Ale nic z tego. Reżyser z RPA tym razem postanowił dać szanse debiutantowi – Amerykaninowi, Ryanowi Amonowi, którego utwory usłyszał w jednym ze zwiastunów na YouTube. Co innego jednak napisać muzykę do zwiastuna, a co innego do całego filmu. I nawet nie chodzi o to, ze jest tutaj wykorzystywana elektronika, ale o fakt, że Amon tak mocno czerpie ze stylistyki Hansa Zimmera (ze wskazaniem na rozciągnięte dęciaki rodem z „Incepcji” oraz dynamiczną grę skrzypiec) oraz Harry’ego Gregsona-Williamsa (dziwaczne dźwięki wplecione w tło), że aż boli głowa.

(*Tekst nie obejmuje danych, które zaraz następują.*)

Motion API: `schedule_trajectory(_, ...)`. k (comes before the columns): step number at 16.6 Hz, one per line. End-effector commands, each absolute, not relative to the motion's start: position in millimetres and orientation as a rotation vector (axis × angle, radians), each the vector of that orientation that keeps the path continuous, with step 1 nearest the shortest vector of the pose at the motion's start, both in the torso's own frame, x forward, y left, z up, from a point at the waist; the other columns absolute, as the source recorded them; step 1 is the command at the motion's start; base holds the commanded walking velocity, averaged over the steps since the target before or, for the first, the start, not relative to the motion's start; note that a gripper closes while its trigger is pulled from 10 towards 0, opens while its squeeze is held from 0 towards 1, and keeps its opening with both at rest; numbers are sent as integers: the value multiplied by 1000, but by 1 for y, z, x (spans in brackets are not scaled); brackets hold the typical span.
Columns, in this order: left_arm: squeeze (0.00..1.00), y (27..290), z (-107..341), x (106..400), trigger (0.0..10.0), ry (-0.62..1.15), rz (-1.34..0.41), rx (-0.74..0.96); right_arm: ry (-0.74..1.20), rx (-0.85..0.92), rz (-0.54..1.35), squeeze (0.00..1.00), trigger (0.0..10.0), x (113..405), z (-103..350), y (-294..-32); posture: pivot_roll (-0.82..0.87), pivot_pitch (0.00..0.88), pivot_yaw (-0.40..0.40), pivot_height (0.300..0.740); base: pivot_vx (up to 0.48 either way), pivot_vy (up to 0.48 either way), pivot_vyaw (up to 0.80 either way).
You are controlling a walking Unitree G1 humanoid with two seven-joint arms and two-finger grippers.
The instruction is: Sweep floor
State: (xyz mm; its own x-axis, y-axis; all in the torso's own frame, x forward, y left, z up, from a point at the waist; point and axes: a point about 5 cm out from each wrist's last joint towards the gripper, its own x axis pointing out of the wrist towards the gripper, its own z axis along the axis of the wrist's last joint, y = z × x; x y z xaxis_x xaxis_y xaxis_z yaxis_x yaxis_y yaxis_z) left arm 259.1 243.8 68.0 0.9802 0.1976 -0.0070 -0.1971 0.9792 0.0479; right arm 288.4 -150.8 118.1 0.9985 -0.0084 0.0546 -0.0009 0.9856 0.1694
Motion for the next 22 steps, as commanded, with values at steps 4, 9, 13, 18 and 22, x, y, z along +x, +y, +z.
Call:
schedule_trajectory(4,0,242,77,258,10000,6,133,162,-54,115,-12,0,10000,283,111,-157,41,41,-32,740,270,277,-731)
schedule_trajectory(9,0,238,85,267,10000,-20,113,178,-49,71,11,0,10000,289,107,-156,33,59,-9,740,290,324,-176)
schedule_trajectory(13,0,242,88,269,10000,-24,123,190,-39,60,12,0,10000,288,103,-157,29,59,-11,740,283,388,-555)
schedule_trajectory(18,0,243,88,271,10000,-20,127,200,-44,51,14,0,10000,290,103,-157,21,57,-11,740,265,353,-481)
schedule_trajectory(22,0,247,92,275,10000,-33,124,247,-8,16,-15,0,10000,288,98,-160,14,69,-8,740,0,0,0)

Kompozytor robi przy tym wszystko, by te, ponad godzinne nagranie nie było tak monotonne, jak mogło by się wydawać. Dlatego, poza wejściami skrzypiec i dęciaków (wymienić można przejmującą solówkę w „Heaven and Earth”), przebijają się tutaj mocniejsze popisy perkusji („Unanthorized Entry”), hinduskiej mantry („You Said You'd Do Anything”), chóry („You Have No Idea”), przejmujące wokalizy („I Don’t Want to Die”) oraz dziwaczne eksperymenty dźwiękowe (wszelkie zwierzęce odgłosy). Wspomniana elektronika fragmentami przypomina natomiast zdynamizowaną wersję prac Cliffa Martineza („The Raven”).
Jest w tym wszystkim jeden motyw, który dość mocno się wybija z całego materiału. To temat chorej dziewczynki, który się pojawia już w „Matilda”, a powraca w finałowym „Elysium” – prosta, ascetyczna melodia na fortepian, która potrafi zainteresować.

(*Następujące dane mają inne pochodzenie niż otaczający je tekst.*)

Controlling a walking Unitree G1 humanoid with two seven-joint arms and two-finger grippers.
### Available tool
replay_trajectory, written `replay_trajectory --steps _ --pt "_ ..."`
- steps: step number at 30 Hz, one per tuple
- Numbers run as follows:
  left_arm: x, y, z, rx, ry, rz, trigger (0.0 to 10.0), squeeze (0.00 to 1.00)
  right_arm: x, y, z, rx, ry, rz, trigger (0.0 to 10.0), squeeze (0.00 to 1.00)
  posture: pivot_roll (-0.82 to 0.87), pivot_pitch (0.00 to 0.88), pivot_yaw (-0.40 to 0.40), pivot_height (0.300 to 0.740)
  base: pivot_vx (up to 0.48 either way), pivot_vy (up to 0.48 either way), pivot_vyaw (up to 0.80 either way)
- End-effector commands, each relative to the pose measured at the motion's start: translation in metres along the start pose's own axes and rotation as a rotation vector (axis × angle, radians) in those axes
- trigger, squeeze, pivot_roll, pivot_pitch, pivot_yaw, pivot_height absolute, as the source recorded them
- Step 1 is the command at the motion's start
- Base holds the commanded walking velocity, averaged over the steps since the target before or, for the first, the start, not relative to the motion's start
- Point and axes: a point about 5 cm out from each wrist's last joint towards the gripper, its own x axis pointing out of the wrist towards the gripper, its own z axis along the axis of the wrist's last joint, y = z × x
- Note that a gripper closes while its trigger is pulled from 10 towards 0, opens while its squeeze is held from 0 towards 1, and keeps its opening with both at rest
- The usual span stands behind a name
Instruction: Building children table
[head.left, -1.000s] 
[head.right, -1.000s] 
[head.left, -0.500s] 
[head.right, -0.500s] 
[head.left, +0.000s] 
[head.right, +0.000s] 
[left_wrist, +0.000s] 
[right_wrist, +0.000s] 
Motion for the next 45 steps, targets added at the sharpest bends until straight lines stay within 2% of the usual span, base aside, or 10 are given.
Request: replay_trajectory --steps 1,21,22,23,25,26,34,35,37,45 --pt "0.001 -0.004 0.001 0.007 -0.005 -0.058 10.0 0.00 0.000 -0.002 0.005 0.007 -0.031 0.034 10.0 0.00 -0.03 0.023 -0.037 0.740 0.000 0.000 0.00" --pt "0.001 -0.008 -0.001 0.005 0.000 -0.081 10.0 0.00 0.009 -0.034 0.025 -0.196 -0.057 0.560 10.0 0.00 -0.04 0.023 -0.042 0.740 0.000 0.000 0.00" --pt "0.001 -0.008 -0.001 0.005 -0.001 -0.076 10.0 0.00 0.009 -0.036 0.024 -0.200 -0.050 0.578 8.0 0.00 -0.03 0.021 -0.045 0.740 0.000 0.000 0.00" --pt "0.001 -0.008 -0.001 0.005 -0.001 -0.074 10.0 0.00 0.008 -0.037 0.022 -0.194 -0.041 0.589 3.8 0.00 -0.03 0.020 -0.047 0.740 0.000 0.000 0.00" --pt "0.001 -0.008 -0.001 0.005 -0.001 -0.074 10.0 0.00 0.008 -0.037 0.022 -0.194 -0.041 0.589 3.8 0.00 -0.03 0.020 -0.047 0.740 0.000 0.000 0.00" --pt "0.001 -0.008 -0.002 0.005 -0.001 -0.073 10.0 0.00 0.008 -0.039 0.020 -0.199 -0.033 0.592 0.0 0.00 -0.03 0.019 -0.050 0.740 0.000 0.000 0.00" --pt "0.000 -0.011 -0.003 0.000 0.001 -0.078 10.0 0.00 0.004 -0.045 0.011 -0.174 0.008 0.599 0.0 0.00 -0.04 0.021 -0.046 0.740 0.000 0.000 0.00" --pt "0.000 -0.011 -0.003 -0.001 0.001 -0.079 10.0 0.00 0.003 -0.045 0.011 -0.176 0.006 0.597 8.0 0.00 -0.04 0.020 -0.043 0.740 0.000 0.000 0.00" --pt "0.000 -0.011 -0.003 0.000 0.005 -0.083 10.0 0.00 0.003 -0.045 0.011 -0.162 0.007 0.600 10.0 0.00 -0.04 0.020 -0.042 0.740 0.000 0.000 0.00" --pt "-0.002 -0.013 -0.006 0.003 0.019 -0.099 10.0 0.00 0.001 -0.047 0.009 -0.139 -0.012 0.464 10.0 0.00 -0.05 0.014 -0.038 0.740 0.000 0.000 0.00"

Reszta kompozycji, ze wskazaniem na action i underscore, jest mało wciągająca i tylko miejscami sprawdza się na ekranie, skutecznie tłumiona przez efekty dźwiękowe. Na płycie jest troszkę lepiej, lecz jest to chwilami tak ciężka pozycja, że porywa co najwyżej pojedynczymi fragmentami – jak efektowny finał, który przychodzi troszkę za późno dla poprawy wrażenia.

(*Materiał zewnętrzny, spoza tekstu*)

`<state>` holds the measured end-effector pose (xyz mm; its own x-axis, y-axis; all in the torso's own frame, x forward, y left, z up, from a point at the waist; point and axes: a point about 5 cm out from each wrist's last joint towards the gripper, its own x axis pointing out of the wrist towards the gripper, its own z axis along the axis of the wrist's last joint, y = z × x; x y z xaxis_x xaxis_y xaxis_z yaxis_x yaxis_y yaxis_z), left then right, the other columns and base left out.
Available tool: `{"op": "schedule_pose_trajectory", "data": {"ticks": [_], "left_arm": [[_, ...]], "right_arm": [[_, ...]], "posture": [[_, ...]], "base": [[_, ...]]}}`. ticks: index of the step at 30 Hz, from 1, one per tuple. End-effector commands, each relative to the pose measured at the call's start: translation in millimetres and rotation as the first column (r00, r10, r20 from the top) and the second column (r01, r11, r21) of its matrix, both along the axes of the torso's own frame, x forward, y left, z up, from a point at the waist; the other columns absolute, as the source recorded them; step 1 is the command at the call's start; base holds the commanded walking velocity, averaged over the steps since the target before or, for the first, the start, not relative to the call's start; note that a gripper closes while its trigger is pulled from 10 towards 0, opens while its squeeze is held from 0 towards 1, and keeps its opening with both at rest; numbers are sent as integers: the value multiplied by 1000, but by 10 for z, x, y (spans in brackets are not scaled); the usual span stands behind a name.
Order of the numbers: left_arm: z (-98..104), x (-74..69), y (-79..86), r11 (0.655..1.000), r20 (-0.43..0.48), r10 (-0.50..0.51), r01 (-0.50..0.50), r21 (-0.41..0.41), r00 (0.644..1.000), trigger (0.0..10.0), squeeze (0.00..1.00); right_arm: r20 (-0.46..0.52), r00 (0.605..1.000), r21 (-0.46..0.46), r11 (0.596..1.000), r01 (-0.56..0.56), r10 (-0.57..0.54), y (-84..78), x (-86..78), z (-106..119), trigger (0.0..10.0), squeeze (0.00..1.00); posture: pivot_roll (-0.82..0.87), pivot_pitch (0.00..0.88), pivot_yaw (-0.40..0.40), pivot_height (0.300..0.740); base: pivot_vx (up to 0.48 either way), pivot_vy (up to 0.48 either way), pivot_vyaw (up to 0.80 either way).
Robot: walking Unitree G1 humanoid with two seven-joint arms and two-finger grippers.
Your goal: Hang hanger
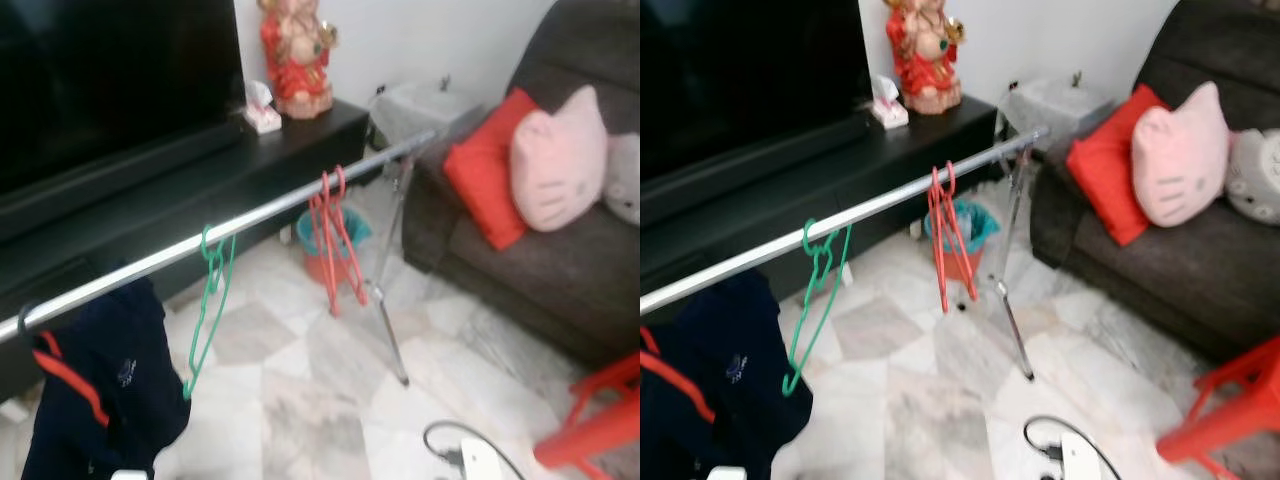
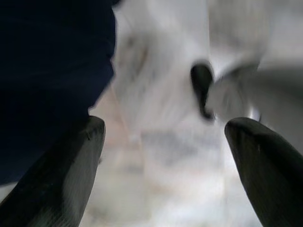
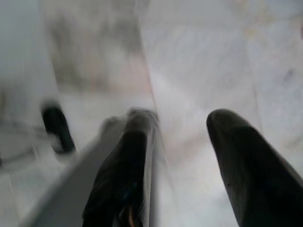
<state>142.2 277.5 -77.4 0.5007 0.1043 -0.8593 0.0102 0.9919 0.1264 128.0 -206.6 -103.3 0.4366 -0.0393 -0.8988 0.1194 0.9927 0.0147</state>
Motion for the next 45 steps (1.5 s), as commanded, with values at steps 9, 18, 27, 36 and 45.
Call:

„Elysium” jest przede wszystkim za długim i zbyt wtórnym soundtrackiem. Mało się tu dzieje, a wszelakie udziwnienia w nutach tylko wywołują konsternację. Słychać, że robił to debiutant. Mimo paru ciekawych pomysłów nie jestem w stanie dać więcej, niż dwie i pół nutki.